Publishers around the world use the mobile web to reach these readers, but the experience can often leave a lot to be desired. Every time a webpage takes too long to load, they lose a reader—and the opportunity to earn revenue through advertising or subscriptions. That’s because advertisers on these websites have a hard time getting consumers to pay attention to their ads when the pages load so slowly that people abandon them entirely.
I completely understand the need for this project – the web is slow and advertising is such a key revenue source for publishers that these adverts are ruining the experience. Facebook’s Instant project is designed to do much the same thing. AMP is not a new idea.
Technically, AMP builds on open standards and allows you to simply replace some parts of your build and some components of your system with AMP versions of those pages. What happens with these pages is the secret sauce – Google knows of these pages, and if they pass the AMP tests it caches versions of those sites on its own servers.
Have a look at these two search pages. Both are searches for “Obama” on a Nexus 5 (emulated). The one on the right is the current search page, the one on the left is with AMP articles.
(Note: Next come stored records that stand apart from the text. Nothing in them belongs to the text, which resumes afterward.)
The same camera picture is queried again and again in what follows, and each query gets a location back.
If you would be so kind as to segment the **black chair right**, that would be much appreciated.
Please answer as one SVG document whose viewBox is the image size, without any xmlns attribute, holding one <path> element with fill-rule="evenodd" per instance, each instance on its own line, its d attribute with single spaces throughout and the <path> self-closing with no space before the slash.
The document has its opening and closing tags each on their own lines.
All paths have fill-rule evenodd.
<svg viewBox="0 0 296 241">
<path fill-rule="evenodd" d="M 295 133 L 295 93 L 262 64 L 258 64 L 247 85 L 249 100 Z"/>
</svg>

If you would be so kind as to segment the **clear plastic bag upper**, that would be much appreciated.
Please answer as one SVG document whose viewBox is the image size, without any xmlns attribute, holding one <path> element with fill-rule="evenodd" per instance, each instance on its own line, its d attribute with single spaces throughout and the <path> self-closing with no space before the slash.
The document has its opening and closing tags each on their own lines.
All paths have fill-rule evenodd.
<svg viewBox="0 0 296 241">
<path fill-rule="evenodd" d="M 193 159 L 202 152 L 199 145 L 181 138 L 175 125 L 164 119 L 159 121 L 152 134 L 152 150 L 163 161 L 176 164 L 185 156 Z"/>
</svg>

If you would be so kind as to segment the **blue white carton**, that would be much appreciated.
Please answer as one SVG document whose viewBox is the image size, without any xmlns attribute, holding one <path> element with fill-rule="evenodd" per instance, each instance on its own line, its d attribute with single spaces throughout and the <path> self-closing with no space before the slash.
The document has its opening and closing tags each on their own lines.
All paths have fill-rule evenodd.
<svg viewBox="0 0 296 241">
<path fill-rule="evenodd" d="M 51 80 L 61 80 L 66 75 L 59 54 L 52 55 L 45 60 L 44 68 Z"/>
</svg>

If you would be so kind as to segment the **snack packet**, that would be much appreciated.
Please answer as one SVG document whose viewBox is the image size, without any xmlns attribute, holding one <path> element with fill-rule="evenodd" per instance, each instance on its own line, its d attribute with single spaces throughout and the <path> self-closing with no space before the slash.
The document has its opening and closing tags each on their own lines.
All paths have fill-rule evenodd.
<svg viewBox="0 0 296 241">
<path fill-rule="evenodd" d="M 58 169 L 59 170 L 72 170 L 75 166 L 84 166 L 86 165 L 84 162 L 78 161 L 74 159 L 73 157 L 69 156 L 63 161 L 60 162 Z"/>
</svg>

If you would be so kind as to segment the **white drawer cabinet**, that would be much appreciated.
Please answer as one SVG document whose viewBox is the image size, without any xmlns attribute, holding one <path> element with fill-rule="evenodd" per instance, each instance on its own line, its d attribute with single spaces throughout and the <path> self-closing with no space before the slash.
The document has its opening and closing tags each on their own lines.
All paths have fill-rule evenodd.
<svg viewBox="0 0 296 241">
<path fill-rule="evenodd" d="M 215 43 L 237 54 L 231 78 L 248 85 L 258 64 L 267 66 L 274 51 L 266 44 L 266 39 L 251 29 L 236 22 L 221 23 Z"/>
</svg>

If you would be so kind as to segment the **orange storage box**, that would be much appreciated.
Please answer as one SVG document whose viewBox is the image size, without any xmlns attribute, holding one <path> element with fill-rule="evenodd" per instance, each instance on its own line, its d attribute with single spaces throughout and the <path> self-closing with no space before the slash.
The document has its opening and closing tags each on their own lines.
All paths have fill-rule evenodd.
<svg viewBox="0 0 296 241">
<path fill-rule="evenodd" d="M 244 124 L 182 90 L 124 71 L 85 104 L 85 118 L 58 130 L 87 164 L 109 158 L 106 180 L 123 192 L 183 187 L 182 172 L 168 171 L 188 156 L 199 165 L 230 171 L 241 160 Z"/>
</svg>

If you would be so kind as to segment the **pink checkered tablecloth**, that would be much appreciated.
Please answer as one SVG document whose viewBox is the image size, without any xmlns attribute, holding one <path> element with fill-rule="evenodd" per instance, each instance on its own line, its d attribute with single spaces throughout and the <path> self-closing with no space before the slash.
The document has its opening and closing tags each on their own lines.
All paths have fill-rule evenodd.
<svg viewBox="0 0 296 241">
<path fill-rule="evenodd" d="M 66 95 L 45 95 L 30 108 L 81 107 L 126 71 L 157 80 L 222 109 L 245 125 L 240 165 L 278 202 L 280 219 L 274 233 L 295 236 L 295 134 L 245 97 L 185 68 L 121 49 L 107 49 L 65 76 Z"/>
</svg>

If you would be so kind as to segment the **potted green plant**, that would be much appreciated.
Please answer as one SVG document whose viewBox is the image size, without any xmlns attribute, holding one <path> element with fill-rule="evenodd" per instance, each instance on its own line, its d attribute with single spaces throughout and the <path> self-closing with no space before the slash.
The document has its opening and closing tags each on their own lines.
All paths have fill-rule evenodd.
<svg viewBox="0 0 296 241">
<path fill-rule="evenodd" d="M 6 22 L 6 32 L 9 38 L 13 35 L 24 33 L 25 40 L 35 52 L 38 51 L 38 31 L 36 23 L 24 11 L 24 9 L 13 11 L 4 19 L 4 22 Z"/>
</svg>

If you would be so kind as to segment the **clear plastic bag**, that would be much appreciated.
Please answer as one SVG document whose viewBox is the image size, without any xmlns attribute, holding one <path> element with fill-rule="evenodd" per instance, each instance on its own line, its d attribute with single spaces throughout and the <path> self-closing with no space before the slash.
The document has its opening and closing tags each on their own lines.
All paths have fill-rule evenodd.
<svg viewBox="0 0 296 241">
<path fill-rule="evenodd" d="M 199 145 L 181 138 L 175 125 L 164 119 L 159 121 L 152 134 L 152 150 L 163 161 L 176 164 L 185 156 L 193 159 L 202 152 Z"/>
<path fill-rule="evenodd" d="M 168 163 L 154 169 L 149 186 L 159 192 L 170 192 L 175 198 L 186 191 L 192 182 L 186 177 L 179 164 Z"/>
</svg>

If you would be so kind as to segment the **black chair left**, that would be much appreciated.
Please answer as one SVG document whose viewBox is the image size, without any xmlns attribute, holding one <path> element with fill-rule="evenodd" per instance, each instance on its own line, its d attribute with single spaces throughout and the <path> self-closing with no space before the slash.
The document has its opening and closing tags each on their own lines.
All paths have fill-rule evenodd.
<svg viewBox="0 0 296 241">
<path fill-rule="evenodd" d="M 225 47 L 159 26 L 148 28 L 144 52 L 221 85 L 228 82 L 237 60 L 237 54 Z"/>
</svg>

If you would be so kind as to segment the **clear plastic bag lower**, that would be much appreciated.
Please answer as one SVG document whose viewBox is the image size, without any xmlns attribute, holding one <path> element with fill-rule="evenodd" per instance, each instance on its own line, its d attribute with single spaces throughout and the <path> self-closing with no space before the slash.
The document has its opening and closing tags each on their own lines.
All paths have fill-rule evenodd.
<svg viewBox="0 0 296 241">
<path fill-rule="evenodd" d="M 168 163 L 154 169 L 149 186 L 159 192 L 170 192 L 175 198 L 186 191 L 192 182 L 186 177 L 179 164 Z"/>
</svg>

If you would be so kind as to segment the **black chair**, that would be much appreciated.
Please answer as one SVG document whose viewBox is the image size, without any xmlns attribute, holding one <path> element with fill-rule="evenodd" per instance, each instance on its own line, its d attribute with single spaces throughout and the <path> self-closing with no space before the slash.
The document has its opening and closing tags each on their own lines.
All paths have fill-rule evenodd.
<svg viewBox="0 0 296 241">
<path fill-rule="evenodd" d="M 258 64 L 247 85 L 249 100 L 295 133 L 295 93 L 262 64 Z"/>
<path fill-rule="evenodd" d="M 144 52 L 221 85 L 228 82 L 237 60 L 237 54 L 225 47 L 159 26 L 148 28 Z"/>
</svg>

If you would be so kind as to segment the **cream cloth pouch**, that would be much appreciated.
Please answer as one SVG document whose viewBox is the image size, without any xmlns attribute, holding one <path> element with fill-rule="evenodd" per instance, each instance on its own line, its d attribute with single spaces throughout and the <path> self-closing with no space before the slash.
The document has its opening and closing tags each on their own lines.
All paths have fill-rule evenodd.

Notice where the first organic listing is in each page. Currently, it’s just below the first page, but with AMP, it’s over two screens of content away! That’s absolutely massive, and for anyone not in the top 3 results, they may as well not be there.
Basically, if you’re not an AMP publisher, expect your traffic to drop, by double-digit percentages.
Short-term benefits, Long-term harm
Short-term, AMP will make publishers sit up and take notice of web performance, it’ll make websites faster across the board, and make more customers use Google. For users, this is a win/win situation.
I’ve come to the conclusion that this project is harmful to the web in the long term. If a publisher isn’t getting traffic because it’s all going to AMP publishers, then the amount of content on Google drops, quality drops and is put into these large content producers. You end up with less diversity in the web, because small producers can’t make money without using AMP. Even in the end when you’ve only got a few publishers who can survive, they will be encouraged to reduce adverts, or be limited to the subset that Google’s DoubleClick deem performant enough to be included in the AMP-friendly set of advertisers. This may block the big-money adverts, which keep these sites going.
It also creates dependencies on Google, and whilst it’s unlikely to go down any time soon, being cached on their servers and allowing for only the most basic tracking mechanism, and only for browsers that Google supports. It creates a two-tier system that the web is firmly against.
This project seems to polyfill a developer/organisation’s lack of time to dedicate to performance. Many very clever people are working on this education problem (hello to Path to Perf, Designing for Performance and PageSpeed) though it will take time. Short-term fixes like AMP and Facebook Instant are encouraging developers to take shortcuts to performance, handing their problems off to Google. This does nothing for the underlying issues, but with Google giving AMP such prominence in its search results, how can publishers resist?
Or is it a temporary solution
I hope that from all of this, developers sit up and take notice of web performance; improve their sites and provide a better experience for all. If we don’t, Google will keep solutions like this around, leaving the only content that gets interaction as the content that Google approves of – and no one wants that.